- Work required
Scan the records beneath this line for the line holding "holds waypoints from" and the line holding "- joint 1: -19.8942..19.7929", then transcribe exactly those two and all lines between.

Records from a data collection
▽

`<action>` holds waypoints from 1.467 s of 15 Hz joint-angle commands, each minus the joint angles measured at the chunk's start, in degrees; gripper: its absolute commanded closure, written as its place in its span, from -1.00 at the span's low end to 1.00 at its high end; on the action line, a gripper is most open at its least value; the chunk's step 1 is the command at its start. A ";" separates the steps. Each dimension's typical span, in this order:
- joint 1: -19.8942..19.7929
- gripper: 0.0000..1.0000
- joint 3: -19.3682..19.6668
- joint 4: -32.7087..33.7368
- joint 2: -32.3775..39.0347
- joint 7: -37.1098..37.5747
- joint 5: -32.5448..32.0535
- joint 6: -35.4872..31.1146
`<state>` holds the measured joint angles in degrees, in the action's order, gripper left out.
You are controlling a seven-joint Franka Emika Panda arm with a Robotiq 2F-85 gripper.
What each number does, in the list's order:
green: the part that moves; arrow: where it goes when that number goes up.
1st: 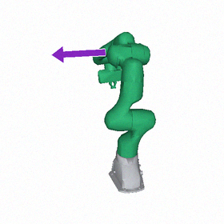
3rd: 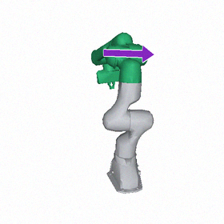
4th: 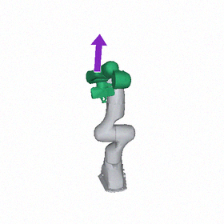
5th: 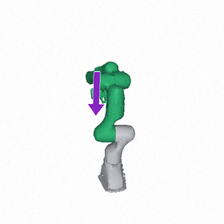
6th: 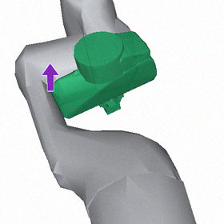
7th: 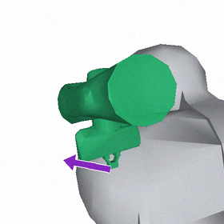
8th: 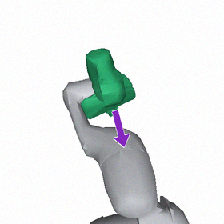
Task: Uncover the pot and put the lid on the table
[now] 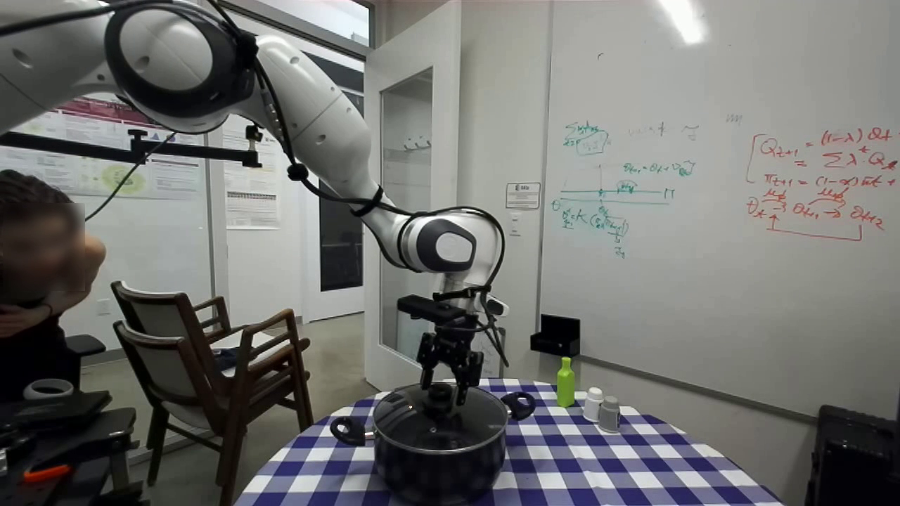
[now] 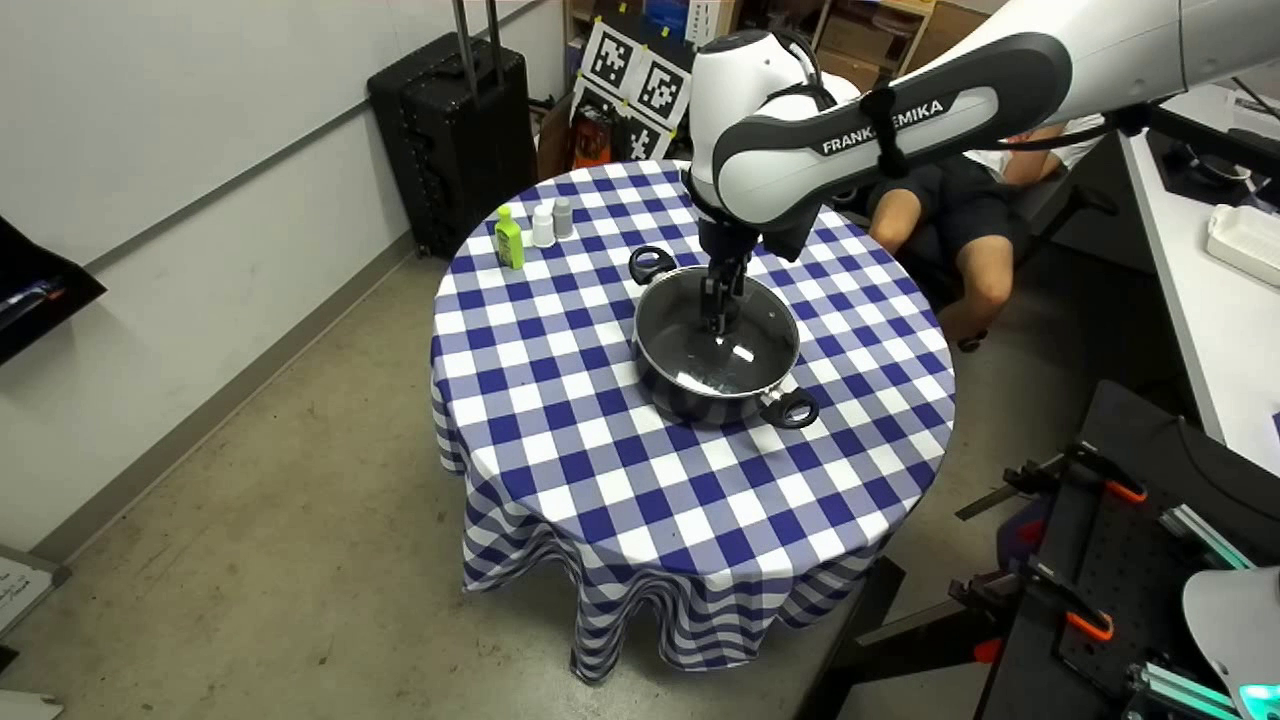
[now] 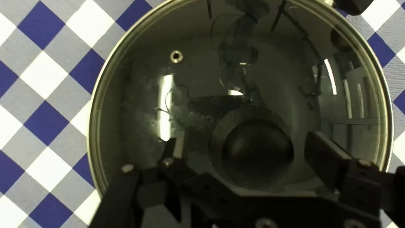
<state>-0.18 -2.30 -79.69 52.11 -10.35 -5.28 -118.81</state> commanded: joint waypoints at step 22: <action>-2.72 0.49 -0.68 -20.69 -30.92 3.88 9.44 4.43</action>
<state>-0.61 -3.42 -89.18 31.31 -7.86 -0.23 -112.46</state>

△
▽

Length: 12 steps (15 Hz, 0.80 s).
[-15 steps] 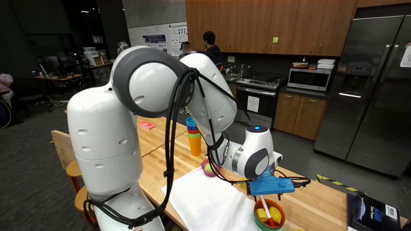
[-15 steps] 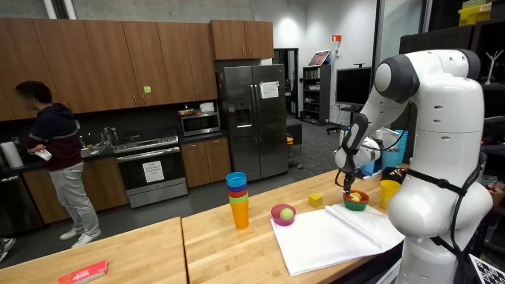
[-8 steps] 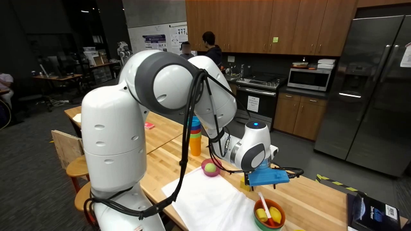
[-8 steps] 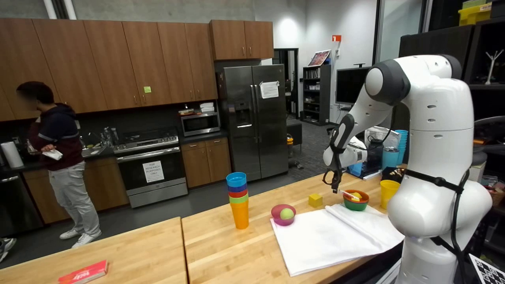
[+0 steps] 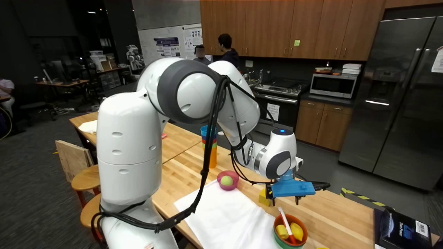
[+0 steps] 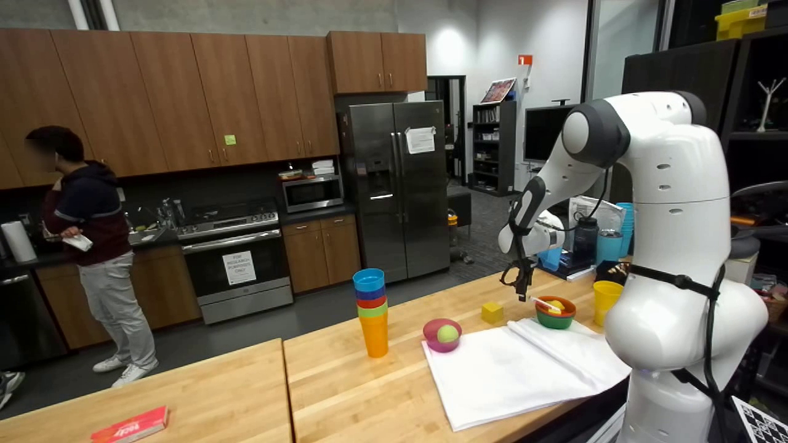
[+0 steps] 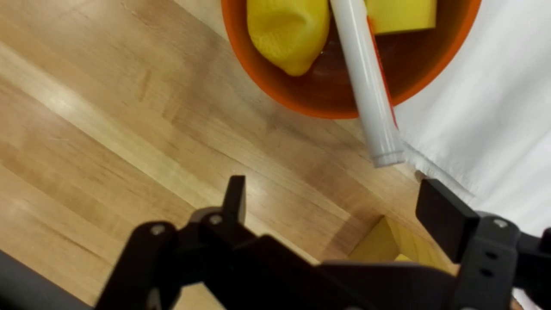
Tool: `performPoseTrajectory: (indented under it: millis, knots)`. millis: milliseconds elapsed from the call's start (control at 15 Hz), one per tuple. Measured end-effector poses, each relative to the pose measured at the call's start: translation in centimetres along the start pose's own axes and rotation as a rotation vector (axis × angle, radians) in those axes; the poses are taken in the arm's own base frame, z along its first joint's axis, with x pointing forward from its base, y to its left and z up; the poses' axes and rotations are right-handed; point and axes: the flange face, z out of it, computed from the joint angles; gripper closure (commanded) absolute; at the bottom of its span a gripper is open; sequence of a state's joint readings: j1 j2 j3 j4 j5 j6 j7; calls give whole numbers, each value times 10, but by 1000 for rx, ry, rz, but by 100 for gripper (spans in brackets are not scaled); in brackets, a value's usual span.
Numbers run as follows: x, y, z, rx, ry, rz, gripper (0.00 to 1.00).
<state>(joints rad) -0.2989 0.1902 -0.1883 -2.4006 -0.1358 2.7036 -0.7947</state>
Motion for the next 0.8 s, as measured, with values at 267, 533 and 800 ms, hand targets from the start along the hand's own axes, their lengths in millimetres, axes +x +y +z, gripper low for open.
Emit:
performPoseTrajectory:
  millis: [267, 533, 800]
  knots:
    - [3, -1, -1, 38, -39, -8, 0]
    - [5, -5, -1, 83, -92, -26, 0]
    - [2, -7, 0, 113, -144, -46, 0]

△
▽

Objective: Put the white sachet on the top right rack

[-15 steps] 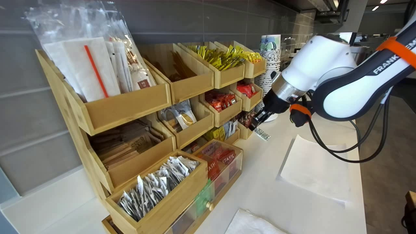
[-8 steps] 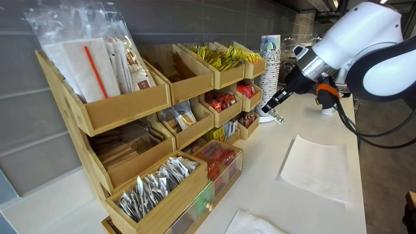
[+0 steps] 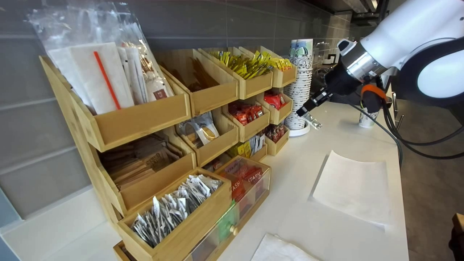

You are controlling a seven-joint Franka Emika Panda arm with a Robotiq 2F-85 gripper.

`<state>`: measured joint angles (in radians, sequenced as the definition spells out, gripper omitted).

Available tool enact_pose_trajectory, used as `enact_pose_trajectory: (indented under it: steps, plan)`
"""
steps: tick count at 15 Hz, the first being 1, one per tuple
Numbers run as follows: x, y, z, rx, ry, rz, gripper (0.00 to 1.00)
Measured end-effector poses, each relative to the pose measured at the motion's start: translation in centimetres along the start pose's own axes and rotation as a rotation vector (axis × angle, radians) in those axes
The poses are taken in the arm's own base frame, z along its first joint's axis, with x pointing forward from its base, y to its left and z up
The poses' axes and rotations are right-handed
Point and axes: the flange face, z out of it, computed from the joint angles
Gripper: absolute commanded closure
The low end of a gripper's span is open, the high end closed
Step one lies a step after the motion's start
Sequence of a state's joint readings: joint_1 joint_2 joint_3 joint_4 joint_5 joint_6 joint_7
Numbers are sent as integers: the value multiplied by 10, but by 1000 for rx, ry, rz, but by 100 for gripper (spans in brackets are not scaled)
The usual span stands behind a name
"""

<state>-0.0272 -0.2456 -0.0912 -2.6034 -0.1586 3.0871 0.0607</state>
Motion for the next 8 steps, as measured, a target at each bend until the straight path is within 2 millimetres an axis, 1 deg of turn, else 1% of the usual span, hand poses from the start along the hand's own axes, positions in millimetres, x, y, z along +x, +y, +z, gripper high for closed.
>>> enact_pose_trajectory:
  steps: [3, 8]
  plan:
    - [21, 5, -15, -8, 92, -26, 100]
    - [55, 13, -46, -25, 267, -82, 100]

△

- Solution
`<action>` holds waypoints from 1.467 s of 15 Hz joint-angle commands, each minus the joint angles measured at the chunk's start, in degrees; gripper: its absolute commanded closure, written as its place in its span, from -1.00 at the span's low end to 1.00 at its high end; on the action line, a gripper is most open at its least value; the chunk's step 1 is the command at its start. A ";" separates the steps. Each dimension's typical span, in this order:
- joint 1: -19.8942..19.7929

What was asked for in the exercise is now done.